Обвороженный любезностию хозяйки, Чальдини с первых же слов разговорился с ней, как с давно знакомой: главный предмет разговора составляли опала семейства Миши, удивление, что Мишино воспитание было поручено такой странной женщине, как госпожа Квашнина, и, наконец, сражение племянника с теткой.
– Я слышала, – сказала мадам Расин, – что полиция вмешалась в это дело; что и кухарка и домовладелец жаловались на госпожу Квашнину и что она получила приказание выехать из Парижа в течение трех суток.
– Это невозможно, – возразил Чальдини, – я видел ее два часа тому назад, она так больна, что ей и думать нельзя об отъезде.
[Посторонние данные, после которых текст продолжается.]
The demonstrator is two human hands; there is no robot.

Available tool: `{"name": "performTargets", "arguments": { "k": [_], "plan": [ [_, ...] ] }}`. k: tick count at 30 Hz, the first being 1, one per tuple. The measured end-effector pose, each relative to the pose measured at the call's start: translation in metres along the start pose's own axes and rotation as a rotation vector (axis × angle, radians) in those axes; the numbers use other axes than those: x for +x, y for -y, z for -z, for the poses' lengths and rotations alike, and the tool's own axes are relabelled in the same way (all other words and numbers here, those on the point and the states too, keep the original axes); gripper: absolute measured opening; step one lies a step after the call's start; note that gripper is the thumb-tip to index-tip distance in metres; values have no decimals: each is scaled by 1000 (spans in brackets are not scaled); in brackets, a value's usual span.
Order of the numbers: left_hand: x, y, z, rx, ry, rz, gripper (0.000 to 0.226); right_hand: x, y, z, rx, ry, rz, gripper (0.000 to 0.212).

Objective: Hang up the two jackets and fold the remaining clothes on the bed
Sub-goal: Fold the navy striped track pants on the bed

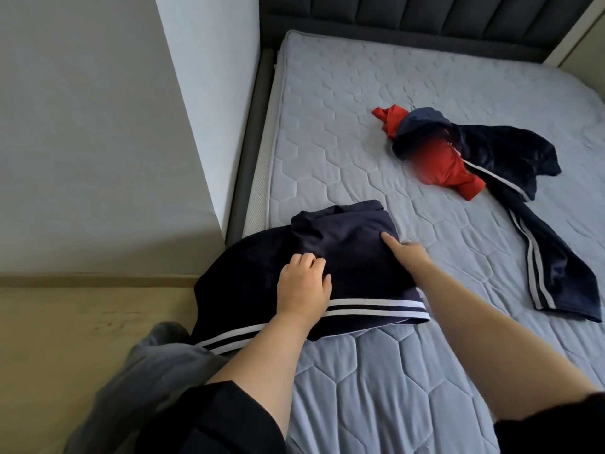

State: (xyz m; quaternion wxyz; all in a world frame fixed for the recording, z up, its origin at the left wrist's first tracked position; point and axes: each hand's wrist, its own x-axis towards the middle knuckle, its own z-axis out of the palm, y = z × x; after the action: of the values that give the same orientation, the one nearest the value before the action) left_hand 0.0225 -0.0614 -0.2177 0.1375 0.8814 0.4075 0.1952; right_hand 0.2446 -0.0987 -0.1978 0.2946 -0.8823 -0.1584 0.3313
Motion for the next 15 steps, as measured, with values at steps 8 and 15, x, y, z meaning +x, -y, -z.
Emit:
{"name": "performTargets", "arguments": {
  "k": [8,15],
  "plan": [
    [6,1,-18,-33,572,192,65,-9,1,24,109,328,-37,61],
    [29,-53,-5,13,481,65,52,-28,43,78,-145,-125,188,34]
  ]
}}
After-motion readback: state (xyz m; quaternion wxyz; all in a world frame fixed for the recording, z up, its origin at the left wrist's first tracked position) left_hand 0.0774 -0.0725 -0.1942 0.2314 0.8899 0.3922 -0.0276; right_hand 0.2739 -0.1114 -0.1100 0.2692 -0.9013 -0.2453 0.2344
– Если она больна, – отвечала мадам Расин, – то ей, конечно, дадут отсрочку, но покуда за ней строго будут присматривать.
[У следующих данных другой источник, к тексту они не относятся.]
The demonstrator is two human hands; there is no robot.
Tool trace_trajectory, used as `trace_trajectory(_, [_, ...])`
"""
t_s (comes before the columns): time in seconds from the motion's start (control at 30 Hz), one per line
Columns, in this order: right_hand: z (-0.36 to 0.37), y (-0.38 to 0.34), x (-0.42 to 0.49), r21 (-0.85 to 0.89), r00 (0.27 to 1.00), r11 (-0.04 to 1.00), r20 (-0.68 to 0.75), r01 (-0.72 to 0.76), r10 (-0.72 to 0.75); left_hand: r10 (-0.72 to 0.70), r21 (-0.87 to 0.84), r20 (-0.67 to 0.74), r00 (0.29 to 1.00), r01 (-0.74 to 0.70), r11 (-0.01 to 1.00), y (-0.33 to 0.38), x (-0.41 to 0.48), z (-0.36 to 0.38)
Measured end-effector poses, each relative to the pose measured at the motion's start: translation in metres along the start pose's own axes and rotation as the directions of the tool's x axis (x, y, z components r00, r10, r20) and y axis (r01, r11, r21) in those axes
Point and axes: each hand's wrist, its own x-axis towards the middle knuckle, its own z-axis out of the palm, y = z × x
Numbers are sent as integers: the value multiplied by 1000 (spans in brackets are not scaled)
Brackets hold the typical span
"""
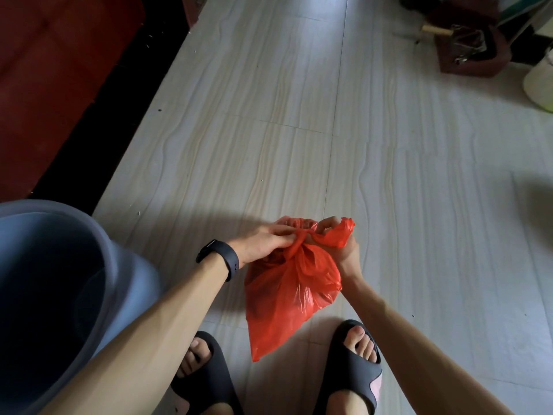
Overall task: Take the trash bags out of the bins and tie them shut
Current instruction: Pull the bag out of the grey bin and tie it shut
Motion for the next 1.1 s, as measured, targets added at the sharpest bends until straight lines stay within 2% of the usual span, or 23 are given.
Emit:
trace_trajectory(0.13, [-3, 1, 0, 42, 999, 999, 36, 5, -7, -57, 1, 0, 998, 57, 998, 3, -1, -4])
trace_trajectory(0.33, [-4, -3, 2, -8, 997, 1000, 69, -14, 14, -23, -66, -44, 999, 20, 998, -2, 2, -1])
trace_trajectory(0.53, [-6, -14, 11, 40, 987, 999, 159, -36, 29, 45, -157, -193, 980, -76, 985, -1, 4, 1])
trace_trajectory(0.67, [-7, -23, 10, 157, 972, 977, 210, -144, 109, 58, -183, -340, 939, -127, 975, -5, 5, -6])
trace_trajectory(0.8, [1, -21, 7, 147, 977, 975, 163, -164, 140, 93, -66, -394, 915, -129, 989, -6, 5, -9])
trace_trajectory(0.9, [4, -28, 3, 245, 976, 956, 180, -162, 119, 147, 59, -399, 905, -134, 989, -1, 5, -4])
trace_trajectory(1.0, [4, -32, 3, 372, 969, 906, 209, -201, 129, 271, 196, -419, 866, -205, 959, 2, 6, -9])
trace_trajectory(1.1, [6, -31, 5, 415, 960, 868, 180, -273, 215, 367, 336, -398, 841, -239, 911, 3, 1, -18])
К обеду приехал Расин и с ликующим лицом объявил, что к Новому году он будет назначен камер-юнкером.
Странные, необъяснимые в великих людях противоречия. Расин гордится, что он камер-юнкер у Людовика XIV, Вольтер огорчается, что Фридрих II отнял у него камергерский ключ!!!
Уходя после обеда от своих гостеприимных хозяев, Чальдини спросил Мишу, не хочет ли он на следующий день утром съездить вместе с ним к тетушке проститься.